*The task*: Look through the data below and show every line that includes "left".

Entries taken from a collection

----------

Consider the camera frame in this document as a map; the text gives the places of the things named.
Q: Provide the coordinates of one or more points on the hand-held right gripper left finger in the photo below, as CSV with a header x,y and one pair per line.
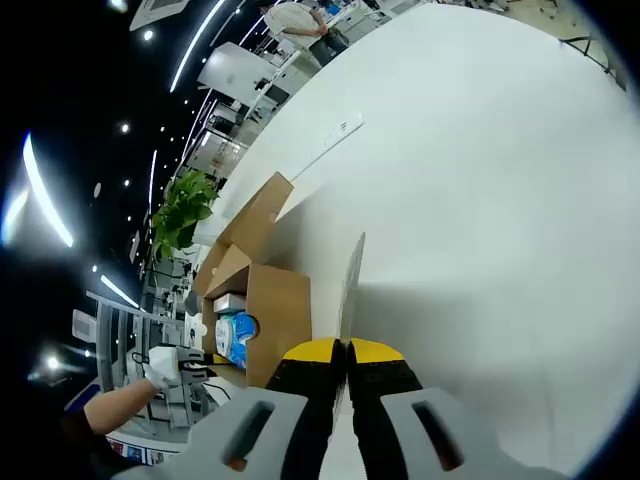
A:
x,y
240,440

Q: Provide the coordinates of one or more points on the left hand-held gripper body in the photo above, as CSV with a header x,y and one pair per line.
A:
x,y
162,365

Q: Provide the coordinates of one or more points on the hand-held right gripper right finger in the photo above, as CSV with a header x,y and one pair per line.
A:
x,y
440,440

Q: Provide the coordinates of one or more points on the blue soft item wipes pack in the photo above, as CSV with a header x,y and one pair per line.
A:
x,y
240,340

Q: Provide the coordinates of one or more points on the brown cardboard shoe box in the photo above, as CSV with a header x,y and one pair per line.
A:
x,y
280,310

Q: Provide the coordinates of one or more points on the thin white sheet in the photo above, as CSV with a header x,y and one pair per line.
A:
x,y
352,290

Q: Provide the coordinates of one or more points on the potted green plant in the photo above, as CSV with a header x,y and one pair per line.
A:
x,y
185,205

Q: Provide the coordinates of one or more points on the ceiling air conditioner vent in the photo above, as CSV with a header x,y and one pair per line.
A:
x,y
157,12

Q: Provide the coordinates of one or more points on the black folding stand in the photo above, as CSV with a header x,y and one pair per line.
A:
x,y
595,50

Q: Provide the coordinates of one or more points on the blue framed wall poster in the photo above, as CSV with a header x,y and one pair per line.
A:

----------

*Exercise output*:
Q: Provide the coordinates of one or more points on the hand-held right gripper left finger in the photo below, as CSV with a header x,y and one pair per line.
Q: Provide the coordinates of one or more points on the left hand-held gripper body in the photo above, as CSV with a header x,y and one pair per line.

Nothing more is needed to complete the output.